Your assignment. Find the line with "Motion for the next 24" in the records below. Copy it and every line after it, up to and including the line with "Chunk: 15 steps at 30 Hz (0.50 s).".

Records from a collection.
********

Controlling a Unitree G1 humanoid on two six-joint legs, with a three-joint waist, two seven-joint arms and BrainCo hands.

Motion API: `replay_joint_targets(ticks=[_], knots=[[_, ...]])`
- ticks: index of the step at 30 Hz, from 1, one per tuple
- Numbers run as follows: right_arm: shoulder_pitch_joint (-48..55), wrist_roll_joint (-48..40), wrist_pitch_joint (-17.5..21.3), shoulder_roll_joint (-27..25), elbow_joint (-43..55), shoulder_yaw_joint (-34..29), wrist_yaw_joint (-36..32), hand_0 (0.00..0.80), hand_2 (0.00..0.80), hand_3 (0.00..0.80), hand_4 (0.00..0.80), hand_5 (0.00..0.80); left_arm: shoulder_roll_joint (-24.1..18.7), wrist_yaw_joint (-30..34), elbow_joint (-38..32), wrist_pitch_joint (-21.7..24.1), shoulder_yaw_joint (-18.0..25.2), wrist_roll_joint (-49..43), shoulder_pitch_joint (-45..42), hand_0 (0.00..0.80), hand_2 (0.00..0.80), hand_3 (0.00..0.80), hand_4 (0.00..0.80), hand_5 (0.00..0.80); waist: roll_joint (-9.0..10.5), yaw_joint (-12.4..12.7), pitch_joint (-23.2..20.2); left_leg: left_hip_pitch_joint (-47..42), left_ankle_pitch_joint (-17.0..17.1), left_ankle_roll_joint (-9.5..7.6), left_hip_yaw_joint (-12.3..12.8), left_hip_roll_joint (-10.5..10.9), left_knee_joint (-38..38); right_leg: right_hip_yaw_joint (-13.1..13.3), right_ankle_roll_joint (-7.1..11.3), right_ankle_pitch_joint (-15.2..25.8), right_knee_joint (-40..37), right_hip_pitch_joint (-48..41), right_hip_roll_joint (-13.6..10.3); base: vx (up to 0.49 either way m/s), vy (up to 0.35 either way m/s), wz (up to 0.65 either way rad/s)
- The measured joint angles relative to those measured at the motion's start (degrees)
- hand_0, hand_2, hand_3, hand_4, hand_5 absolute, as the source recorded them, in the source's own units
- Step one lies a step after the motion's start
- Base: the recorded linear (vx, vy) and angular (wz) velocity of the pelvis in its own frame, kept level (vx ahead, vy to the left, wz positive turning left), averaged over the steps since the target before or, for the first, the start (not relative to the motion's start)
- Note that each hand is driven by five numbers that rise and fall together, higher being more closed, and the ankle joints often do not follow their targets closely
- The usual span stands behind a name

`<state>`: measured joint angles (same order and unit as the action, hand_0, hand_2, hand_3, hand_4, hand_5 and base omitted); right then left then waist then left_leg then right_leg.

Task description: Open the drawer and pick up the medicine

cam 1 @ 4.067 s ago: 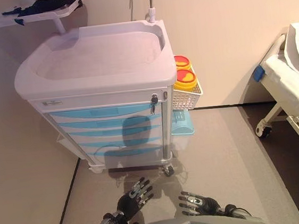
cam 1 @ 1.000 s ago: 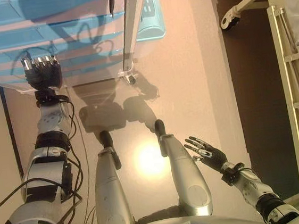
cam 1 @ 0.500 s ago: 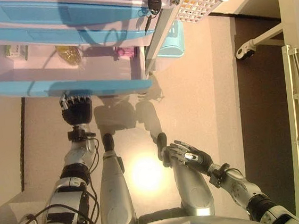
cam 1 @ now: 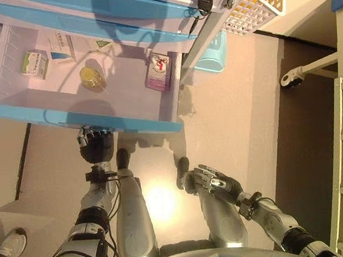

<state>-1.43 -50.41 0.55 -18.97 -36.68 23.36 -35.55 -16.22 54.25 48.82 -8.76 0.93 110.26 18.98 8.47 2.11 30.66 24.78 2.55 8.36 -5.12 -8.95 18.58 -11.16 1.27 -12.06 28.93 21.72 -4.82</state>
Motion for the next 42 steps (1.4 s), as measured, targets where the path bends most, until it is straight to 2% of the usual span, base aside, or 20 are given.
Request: replay_joint_targets(ticks=[11,20,21,22,35,39,41,42], knots=[[3.3,-0.1,3.4,0.2,-0.3,-0.1,-0.4,0.0,0.0,0.0,0.0,0.0,0.8,0.0,0.0,-3.9,-0.1,-3.5,-4.1,0.8,0.8,0.8,0.8,0.8,-0.48,2.7,-1.7,1.3,0.1,-0.28,-1.6,0.3,-0.2,-2.1,-0.1,-0.5,0.0,-0.1,-0.4,0.016,-0.008,0.09],[3.9,-0.1,5.1,0.8,-2.5,-0.7,-1.3,0.0,0.0,0.0,0.0,0.0,2.1,-0.1,-0.1,-6.5,-0.3,-4.6,-8.8,0.794,0.794,0.794,0.794,0.794,-1.92,3.6,-3.1,2.3,0.3,-0.75,-2.3,1.4,0.0,-3.6,0.21,-1.3,0.2,-0.1,-1.4,0.044,0.016,0.11],[4.1,-0.1,5.2,0.9,-2.5,-0.9,-1.3,0.0,0.0,0.0,0.0,0.0,2.3,-0.3,-0.1,-6.7,-0.3,-4.7,-9.4,0.552,0.552,0.552,0.552,0.552,-2.09,3.7,-3.3,2.4,0.3,-0.84,-2.4,1.4,-0.1,-3.6,0.16,-1.4,0.2,-0.1,-1.5,0.023,0.018,0.08],[4.2,0.0,5.3,1.1,-2.7,-1.2,-1.3,0.0,0.0,0.0,0.0,0.0,2.4,-0.4,-0.1,-7.0,-0.3,-4.7,-10.0,0.0,0.0,0.0,0.0,0.0,-2.25,4.0,-3.4,2.4,0.4,-0.87,-2.4,1.5,0.0,-3.6,0.37,-1.3,0.2,-0.1,-1.5,0.018,0.016,0.06],[4.2,0.1,5.5,1.9,-3.7,-2.4,-1.5,0.0,0.0,0.0,0.0,0.0,2.1,-3.3,-0.1,-7.2,-0.2,-4.7,-12.2,0.0,0.0,0.0,0.0,0.0,-2.38,3.9,-3.5,1.9,1.2,-0.95,-2.0,2.2,0.1,-3.5,0.55,-1.5,1.5,0.0,-2.3,-0.006,0.033,0.02],[4.2,0.8,5.3,2.0,-3.9,-2.4,-1.9,0.0,0.0,0.0,0.0,0.0,1.9,-4.8,0.1,-7.2,0.0,-4.6,-12.1,0.0,0.0,0.0,0.0,0.0,-2.12,3.8,-3.9,1.8,0.2,-0.6,-1.8,2.2,0.2,-3.2,0.07,-2.2,2.2,-0.1,-2.5,0.012,0.036,0.01],[4.2,1.4,5.0,1.9,-4.0,-2.4,-2.0,0.0,0.0,0.0,0.0,0.0,1.9,-5.2,0.3,-7.3,0.0,-4.6,-12.1,0.0,0.0,0.0,0.0,0.0,-2.04,3.7,-4.3,1.8,0.8,-1.32,-1.8,2.3,0.1,-3.0,0.37,-1.9,2.3,0.1,-2.4,0.007,0.033,-0.02],[4.2,1.6,5.0,2.0,-3.9,-2.4,-2.1,0.0,0.0,0.0,0.0,0.0,1.8,-5.3,0.3,-7.3,0.0,-4.5,-12.0,0.0,0.0,0.0,0.0,0.0,-1.95,3.6,-4.4,1.8,0.9,-0.95,-1.8,2.3,0.2,-2.8,0.33,-2.1,2.5,0.5,-2.5,0.003,0.042,-0.01]])
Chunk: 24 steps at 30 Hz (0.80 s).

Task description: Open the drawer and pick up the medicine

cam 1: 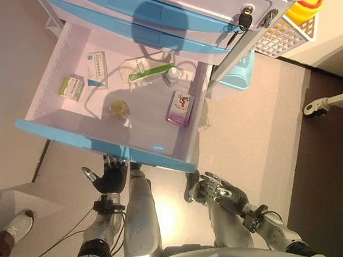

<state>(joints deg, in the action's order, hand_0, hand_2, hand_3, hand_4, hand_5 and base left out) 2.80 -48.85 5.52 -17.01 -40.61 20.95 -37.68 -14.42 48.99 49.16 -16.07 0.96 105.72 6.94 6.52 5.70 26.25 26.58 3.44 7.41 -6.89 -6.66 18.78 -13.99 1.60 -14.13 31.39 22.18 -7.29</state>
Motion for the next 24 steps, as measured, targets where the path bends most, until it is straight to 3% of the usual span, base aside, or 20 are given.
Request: replay_joint_targets(ticks=[10,11,13,15,24], knots=[[0.1,0.8,-0.6,0.0,0.3,0.0,-0.4,0.0,0.0,0.0,0.0,0.0,-1.5,-3.2,0.9,-2.9,1.2,0.0,1.3,0.0,0.0,0.0,0.0,0.0,0.8,-0.1,-0.9,1.3,-1.7,0.11,0.9,-0.1,2.2,1.8,-0.16,-0.3,1.7,1.6,0.2,0.001,0.027,-0.06],[0.0,0.8,-0.7,0.0,0.3,0.1,-0.4,0.0,0.0,0.0,0.0,0.0,-1.7,-7.6,2.9,-2.8,2.1,0.1,2.0,0.0,0.0,0.0,0.0,0.0,0.9,-0.2,-0.9,1.2,-1.7,0.26,1.1,-0.1,2.6,2.1,-0.31,-0.4,1.7,1.6,0.3,0.001,0.03,-0.07],[-0.6,1.1,-0.8,0.4,0.3,0.2,-0.5,0.0,0.0,0.0,0.0,0.0,-2.6,-17.5,13.7,-1.5,3.4,0.1,4.3,0.0,0.0,0.0,0.0,0.0,1.88,-1.2,-0.5,1.4,-1.6,-0.07,1.1,-0.2,3.1,2.4,0.1,-0.2,1.8,1.7,0.5,0.006,0.029,-0.08],[-1.1,1.1,-0.8,0.8,0.8,0.0,-1.0,0.0,0.0,0.0,0.0,0.0,-3.6,-21.9,19.7,-0.8,4.6,0.3,3.8,0.0,0.0,0.0,0.0,0.0,3.73,-2.7,0.5,2.2,-1.6,-0.16,1.2,-0.2,3.7,2.5,-0.01,0.1,1.9,2.3,0.5,0.006,0.014,-0.02],[-1.6,2.0,-1.1,0.7,1.5,-0.2,-1.3,0.0,0.0,0.0,0.0,0.0,-4.5,-24.6,21.3,-1.2,5.1,0.1,3.2,0.0,0.0,0.0,0.0,0.0,4.19,-2.4,1.7,2.6,-2.1,-0.32,2.0,-0.3,3.9,2.5,0.35,-0.2,2.0,2.5,0.3,0.032,0.005,0.01]])
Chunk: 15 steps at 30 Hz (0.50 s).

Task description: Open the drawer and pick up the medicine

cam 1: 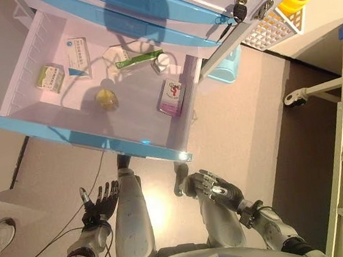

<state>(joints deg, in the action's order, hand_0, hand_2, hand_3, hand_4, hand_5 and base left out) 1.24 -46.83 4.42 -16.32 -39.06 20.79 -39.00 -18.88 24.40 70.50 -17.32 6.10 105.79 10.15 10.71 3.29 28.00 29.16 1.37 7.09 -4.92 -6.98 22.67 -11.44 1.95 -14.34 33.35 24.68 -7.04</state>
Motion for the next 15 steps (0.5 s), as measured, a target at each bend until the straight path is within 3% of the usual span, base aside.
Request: replay_joint_targets(ticks=[7,9,15], knots=[[-0.1,0.0,-0.1,0.0,0.1,0.1,0.2,0.0,0.0,0.0,0.0,0.0,0.0,-0.1,-0.5,0.8,-0.1,-0.7,0.2,0.0,0.0,0.0,0.0,0.0,-0.05,-0.4,0.1,-0.7,-0.4,0.59,0.2,-0.1,0.0,0.3,-0.07,0.0,-0.3,-0.5,0.0,-0.031,0.007,-0.02],[-0.1,-0.1,0.3,0.0,0.2,0.2,1.2,0.0,0.0,0.0,0.0,0.0,0.0,-0.1,-0.7,2.4,-0.2,-2.4,0.3,0.0,0.0,0.0,0.0,0.0,-0.09,-0.5,0.1,-1.0,0.0,0.04,0.3,0.0,-0.2,0.4,-0.32,0.3,-0.4,-0.6,0.1,0.007,-0.002,-0.03],[1.8,-0.5,4.5,-2.1,5.6,-0.3,12.7,0.0,0.0,0.0,0.0,0.0,-0.1,-2.4,-3.3,7.1,-0.2,-9.3,-0.2,0.0,0.0,0.0,0.0,0.0,-0.19,-0.5,0.4,-1.5,0.3,0.02,0.4,0.0,-1.0,0.3,-0.32,0.3,-0.8,-1.1,0.0,0.022,-0.011,0.01]])
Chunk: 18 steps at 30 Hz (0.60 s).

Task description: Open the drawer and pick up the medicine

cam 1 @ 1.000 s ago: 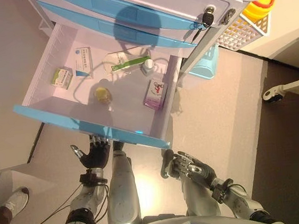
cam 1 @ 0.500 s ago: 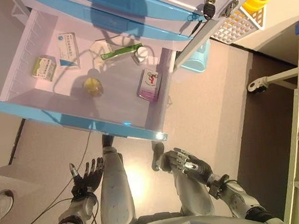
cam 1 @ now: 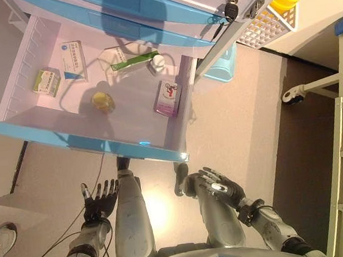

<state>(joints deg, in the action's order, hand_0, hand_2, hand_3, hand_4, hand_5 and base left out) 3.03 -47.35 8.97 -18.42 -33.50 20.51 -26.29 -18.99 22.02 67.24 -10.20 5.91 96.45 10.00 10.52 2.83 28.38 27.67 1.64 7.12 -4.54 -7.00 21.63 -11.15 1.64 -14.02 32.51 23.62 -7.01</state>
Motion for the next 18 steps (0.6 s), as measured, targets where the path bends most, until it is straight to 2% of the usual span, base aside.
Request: replay_joint_targets(ticks=[4,7,12,18], knots=[[4.8,1.0,3.6,-4.6,15.9,-5.4,8.3,0.0,0.0,0.0,0.0,0.0,-0.1,-0.1,-3.8,3.0,-0.1,-7.2,-5.1,0.0,0.0,0.0,0.0,0.0,-0.13,-0.1,0.7,-2.3,0.1,0.07,0.0,-0.1,-1.3,-0.2,0.02,0.1,-1.6,-2.3,0.2,0.009,-0.006,0.0],[5.3,8.4,8.0,-9.1,26.1,-10.8,13.7,0.0,0.0,0.0,0.0,0.0,-0.6,1.4,-4.4,4.9,-0.5,-12.4,-9.5,0.0,0.0,0.0,0.0,0.0,-0.15,0.0,0.7,-2.8,0.1,0.04,0.2,-0.1,-2.0,-0.2,0.14,0.4,-2.8,-3.0,0.3,-0.006,0.036,-0.01],[3.6,24.5,9.1,-17.6,41.1,-17.3,19.9,0.0,0.0,0.0,0.0,0.0,-1.6,4.5,-5.8,9.8,-0.4,-16.2,-14.5,0.0,0.0,0.0,0.0,0.0,-0.3,0.4,0.8,-3.6,-0.1,-0.1,0.4,0.0,-2.4,-0.3,0.78,1.3,-5.6,-4.9,0.3,-0.001,0.007,0.0],[0.1,39.3,7.6,-27.4,53.3,-22.5,23.5,0.0,0.0,0.0,0.0,0.0,-2.1,6.2,-9.1,15.8,-0.3,-20.6,-17.2,0.0,0.0,0.0,0.0,0.0,-0.52,2.7,1.0,-6.1,-0.2,-0.64,1.2,0.2,-4.2,-0.4,1.53,2.7,-10.1,-8.6,0.4,-0.001,0.002,-0.01]])
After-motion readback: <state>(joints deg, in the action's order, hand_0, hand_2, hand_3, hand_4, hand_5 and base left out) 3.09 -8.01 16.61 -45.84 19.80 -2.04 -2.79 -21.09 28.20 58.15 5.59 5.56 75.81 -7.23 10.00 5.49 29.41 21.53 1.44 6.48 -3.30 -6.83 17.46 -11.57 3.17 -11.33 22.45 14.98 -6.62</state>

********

Problem solution.
Motion for the next 24 steps, as measured, targets where the path bends most, until it is straight to 3% of the usual span, base aside, or 20 are given.
Request: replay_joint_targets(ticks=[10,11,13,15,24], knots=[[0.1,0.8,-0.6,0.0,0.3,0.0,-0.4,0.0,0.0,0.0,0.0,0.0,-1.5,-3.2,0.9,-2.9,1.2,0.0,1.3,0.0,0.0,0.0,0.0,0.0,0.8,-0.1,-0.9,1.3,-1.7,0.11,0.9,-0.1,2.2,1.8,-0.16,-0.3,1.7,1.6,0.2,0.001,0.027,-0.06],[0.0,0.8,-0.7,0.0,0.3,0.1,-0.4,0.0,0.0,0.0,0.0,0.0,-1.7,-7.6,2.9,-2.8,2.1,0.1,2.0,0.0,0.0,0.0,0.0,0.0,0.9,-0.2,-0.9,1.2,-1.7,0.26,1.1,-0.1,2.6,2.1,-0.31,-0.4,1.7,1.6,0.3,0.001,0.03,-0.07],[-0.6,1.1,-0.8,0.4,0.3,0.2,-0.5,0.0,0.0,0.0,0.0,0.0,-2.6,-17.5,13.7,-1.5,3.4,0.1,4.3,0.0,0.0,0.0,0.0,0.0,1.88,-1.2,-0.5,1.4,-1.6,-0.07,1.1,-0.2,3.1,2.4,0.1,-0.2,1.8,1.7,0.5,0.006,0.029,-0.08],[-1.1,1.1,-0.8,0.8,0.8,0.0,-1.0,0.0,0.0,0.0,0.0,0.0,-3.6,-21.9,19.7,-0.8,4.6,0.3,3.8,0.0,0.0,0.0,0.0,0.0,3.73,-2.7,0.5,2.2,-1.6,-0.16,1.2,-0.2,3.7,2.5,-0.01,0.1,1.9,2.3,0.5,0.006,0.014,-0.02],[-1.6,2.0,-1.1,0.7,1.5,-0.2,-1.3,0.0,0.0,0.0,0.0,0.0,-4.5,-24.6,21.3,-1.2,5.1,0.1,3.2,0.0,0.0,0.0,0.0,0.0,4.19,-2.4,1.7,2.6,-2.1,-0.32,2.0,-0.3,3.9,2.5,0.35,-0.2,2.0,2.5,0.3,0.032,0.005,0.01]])
Chunk: 15 steps at 30 Hz (0.50 s).

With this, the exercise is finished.